Within the SymPortal analysis, a central principle is applied that enables SymPortal to distinguish between intra- and inter-genomic sources of ITS2 sequence variants. That principle is: the probability that a given set of ITS2 sequences found in a single coral sample are representative of a single Symbiodiniaceae genotype increases with the number of samples that set is found in. This principle is not new to SymPortal but rather has been used in DGGE-based methodologies for over 15 years. These gel-based methodologies have been able to successfully identify genetically distinct Symbiodiniaceae taxa that have been verified by additional genetic markers. So what does this have to do with my data?

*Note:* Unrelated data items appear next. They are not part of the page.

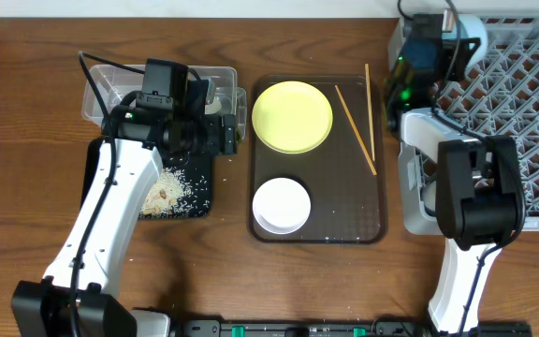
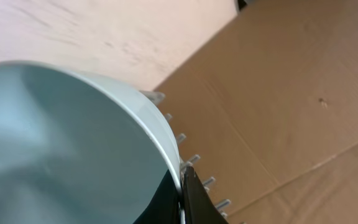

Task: Sort waste into correct bins and load items into the dishwasher rack
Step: 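Release light-blue bowl in rack and withdraw right gripper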

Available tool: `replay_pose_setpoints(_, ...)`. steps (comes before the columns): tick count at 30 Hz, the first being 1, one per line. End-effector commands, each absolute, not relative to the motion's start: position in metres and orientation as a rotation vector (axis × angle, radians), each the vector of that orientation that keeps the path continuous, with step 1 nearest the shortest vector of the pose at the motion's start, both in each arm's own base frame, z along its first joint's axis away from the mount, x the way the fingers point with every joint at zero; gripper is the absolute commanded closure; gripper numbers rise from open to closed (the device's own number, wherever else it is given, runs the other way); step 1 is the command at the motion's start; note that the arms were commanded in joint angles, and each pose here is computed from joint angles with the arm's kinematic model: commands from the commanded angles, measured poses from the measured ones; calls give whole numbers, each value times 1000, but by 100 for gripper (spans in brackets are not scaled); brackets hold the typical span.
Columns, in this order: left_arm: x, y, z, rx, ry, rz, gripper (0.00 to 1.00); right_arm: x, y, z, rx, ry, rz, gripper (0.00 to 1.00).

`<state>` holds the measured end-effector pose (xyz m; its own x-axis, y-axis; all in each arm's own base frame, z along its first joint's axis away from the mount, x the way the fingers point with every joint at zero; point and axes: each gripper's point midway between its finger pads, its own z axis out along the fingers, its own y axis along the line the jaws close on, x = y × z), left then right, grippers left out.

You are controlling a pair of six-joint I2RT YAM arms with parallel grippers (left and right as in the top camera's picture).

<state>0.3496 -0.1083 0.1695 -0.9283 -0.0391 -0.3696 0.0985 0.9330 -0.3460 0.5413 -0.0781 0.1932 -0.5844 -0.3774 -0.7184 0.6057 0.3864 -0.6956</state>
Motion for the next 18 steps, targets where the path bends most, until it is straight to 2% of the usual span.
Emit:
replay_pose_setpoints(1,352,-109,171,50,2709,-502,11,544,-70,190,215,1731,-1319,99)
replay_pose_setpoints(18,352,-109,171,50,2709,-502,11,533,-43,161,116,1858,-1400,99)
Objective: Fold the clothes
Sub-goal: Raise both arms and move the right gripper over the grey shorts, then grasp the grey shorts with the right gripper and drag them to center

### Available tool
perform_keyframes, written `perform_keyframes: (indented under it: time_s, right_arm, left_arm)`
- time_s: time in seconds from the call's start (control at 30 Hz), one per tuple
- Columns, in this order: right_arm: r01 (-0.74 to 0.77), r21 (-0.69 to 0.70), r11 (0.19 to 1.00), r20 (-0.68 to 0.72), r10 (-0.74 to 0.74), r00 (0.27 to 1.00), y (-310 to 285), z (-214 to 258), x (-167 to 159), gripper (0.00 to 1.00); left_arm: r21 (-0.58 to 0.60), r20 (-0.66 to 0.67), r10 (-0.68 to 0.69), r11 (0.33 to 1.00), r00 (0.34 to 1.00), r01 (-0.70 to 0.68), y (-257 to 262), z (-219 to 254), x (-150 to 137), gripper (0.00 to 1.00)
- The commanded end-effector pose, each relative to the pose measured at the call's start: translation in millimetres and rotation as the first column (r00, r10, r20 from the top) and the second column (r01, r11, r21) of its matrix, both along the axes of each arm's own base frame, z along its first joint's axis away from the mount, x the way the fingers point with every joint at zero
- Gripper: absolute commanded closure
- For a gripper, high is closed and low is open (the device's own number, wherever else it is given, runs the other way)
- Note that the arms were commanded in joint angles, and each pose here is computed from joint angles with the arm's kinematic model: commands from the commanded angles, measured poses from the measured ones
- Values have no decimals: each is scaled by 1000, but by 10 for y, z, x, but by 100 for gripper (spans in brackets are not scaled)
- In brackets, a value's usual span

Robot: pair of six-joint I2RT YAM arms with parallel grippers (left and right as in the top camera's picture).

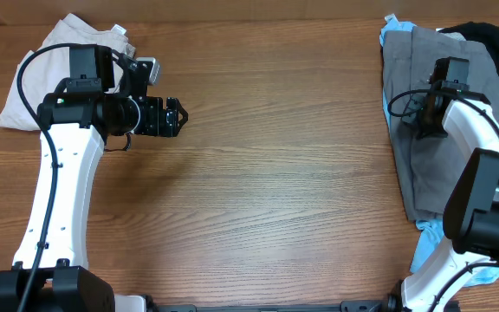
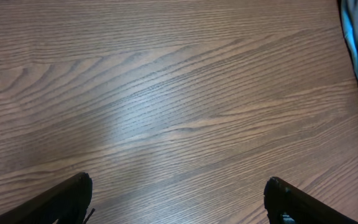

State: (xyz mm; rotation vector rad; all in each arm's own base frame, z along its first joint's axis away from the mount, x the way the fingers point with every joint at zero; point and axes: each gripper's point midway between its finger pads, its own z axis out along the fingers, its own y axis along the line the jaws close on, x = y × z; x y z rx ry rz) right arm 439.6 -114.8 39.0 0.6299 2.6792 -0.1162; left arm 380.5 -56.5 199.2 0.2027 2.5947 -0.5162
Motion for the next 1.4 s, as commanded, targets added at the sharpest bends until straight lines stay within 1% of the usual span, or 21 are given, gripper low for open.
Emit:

Let’s look at an example. Let’s say you have 96 samples in your dataset, and each of the samples in your dataset contains the same Symbiodiniaceae taxa. When run through an analysis, SymPortal will identify the same reoccurring sets of ITS2 sequences in each of your samples. These sequences will be identified as defining intragenomic variants (DIVs) and used to define an ITS2 type profile, e.g. C3-C3a-C3cc. SymPortal is predicting that this set of sequences is representative of a Symbiodiniaceae taxon. It makes this prediction based on the central principle explained above. Essentially, because your dataset contains a sufficient number of samples, with the same reoccurring sets of sequences, you enable SymPortal to make this prediction. In contrast, let’s consider a case where your dataset contains Symbiodiniaceae taxa that only occur in a low number of your samples. In this case, SymPortal will be limited in its ability to resolve these taxa. For example, if two of your samples contain a Symbiodiniaceae taxon not found in other samples of your dataset, SymPortal will not be able to predict an accurate ITS2 type profile for this taxon due to its inability to identify a common set of sequences that reoccur in multiple samples. In this situation, a conservative ITS2 type profile will be assigned to each of these samples. However, by running your dataset against the remotely hosted SymPortal database, you enable SymPortal to search all previously submitted samples for sets of sequences that are also found in your samples. By this means, you may find sets of sequences that match your two samples, in samples already found in the database. As such, the more samples are contained in a database, the greater our power to resolve putative Symbiodiniaceae taxa is.
Unpublished (and not publically available) data submitted to SymPortal will not be directly available to other users. However, immediately after submission, other users of SymPortal will be able to benefit from your data, just as you will be able to benefit from theirs. This is because during the SymPortal analysis the sets of sequences found in your samples are also searched for in all other previously submitted samples (as described in the Why submit my data section above). If your samples share ITS2 type profiles in common with other samples in the database you will be informed of this in your ITS2 type profile output count table. For each ITS2 type profile an ‘ITS2 type abundance local’ and an ‘ITS2 type abundance DB' are reported. The former, subtracted from the latter, will give you an indication of how many samples in the database, that were not part of your data set, contained the ITS2 type profile in question. No other information from non-user samples are returned.